Task prompt – Set out exactly, and with nothing added, the line containing "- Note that" and every line after it through the final line of the data.

Information provided –

══════════

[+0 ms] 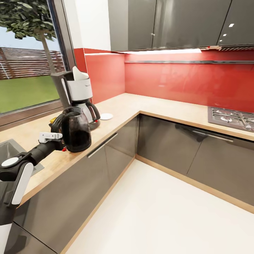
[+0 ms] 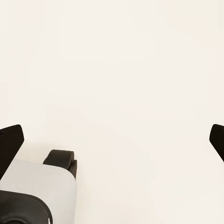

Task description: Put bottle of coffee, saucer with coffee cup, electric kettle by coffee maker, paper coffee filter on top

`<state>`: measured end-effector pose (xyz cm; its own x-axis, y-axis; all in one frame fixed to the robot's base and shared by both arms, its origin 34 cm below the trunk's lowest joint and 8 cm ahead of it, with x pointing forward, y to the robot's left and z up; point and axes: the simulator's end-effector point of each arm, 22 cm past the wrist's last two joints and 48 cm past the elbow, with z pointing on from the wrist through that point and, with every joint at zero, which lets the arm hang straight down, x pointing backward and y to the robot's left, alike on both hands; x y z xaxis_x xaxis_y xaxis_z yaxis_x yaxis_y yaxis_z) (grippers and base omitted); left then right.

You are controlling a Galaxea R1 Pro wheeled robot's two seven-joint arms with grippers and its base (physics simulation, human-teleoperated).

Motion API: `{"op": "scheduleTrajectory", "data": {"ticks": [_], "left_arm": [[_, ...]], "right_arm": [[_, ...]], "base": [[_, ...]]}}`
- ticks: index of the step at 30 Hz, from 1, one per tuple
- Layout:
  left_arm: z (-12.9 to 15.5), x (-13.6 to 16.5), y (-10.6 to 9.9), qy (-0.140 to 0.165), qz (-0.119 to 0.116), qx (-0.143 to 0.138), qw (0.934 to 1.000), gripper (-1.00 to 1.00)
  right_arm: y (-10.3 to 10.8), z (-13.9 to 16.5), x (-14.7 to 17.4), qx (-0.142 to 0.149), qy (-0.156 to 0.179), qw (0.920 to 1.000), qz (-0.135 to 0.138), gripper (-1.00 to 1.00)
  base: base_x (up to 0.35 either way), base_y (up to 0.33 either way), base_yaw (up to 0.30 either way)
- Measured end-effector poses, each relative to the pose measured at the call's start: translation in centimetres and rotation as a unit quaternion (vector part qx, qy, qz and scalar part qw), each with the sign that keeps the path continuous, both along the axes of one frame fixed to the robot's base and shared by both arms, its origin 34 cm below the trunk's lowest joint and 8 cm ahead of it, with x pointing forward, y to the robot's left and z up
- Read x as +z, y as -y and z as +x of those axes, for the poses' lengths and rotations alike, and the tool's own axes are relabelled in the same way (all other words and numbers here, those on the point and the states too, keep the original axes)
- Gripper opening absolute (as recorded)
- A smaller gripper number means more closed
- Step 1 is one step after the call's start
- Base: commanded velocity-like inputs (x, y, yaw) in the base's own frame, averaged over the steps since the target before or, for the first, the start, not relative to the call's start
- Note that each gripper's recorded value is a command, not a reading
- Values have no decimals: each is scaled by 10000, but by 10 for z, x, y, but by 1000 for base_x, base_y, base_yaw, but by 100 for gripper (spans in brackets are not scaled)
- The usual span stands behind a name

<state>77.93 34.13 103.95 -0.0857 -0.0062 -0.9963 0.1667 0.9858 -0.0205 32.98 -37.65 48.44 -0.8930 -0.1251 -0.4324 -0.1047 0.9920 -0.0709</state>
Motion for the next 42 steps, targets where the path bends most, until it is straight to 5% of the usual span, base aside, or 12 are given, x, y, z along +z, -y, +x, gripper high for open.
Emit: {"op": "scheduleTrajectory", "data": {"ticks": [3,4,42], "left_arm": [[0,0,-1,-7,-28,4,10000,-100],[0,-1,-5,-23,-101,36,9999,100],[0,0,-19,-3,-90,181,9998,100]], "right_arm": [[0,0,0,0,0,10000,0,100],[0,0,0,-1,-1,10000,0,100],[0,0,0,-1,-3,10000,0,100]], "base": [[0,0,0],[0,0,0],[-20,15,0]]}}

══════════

Written response –
- Note that each gripper's recorded value is a command, not a reading
- Values have no decimals: each is scaled by 10000, but by 10 for z, x, y, but by 1000 for base_x, base_y, base_yaw, but by 100 for gripper (spans in brackets are not scaled)
- The usual span stands behind a name

<state>77.93 34.13 103.95 -0.0857 -0.0062 -0.9963 0.1667 0.9858 -0.0205 32.98 -37.65 48.44 -0.8930 -0.1251 -0.4324 -0.1047 0.9920 -0.0709</state>
Motion for the next 42 steps, targets where the path bends most, until it is straight to 5% of the usual span, base aside, or 12 are given, x, y, z along +z, -y, +x, gripper high for open.
Emit: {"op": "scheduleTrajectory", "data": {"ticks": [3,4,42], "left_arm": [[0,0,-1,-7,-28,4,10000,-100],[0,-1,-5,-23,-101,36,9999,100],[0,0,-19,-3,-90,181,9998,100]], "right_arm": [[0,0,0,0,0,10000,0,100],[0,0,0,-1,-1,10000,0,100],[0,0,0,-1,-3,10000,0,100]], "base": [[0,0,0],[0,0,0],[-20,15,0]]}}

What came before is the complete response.